__DIRECTIONS FOR THIS TASK__. Transcribe only the last portion of the material: exactly the lines from the one with "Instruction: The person" through the end, inclusive.

*** INFORMATION SHOWN ***

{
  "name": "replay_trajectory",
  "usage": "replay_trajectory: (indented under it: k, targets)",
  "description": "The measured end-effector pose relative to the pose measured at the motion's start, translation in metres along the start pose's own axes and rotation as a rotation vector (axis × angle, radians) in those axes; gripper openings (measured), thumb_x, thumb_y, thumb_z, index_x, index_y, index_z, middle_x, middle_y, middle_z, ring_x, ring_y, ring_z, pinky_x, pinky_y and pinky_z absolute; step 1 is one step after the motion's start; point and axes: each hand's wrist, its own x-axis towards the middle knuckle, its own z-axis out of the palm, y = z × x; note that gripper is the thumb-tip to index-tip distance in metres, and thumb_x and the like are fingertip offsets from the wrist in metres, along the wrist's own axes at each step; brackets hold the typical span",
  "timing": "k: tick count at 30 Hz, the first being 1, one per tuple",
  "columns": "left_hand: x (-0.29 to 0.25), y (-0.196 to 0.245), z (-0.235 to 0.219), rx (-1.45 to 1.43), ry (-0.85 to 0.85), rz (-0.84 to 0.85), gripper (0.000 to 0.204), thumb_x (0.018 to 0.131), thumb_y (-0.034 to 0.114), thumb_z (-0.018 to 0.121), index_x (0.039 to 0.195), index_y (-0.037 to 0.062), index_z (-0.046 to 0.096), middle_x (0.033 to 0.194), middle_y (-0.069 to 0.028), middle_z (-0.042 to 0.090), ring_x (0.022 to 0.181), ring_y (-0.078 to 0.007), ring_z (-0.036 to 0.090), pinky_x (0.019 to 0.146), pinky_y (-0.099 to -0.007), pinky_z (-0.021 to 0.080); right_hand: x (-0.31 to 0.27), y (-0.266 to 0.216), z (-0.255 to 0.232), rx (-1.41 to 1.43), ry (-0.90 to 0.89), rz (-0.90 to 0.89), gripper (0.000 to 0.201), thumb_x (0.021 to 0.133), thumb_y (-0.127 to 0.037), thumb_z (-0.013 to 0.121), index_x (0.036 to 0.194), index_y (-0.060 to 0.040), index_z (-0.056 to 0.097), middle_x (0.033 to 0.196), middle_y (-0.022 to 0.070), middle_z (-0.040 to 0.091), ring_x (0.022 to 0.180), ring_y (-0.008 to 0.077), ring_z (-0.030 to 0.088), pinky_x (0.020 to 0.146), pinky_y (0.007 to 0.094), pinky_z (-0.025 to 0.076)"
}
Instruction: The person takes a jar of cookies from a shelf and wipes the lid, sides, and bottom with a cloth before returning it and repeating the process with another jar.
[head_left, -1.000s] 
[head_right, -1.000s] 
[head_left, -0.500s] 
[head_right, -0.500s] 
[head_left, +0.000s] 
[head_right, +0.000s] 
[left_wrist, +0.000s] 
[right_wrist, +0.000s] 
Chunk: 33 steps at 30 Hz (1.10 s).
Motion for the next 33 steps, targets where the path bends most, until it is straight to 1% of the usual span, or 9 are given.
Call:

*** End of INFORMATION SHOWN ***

__RESPONSE FOR THIS EXERCISE__.
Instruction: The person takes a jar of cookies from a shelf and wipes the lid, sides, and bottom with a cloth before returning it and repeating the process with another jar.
[head_left, -1.000s] 
[head_right, -1.000s] 
[head_left, -0.500s] 
[head_right, -0.500s] 
[head_left, +0.000s] 
[head_right, +0.000s] 
[left_wrist, +0.000s] 
[right_wrist, +0.000s] 
Chunk: 33 steps at 30 Hz (1.10 s).
Motion for the next 33 steps, targets where the path bends most, until it is straight to 1% of the usual span, or 9 are given.
Call:

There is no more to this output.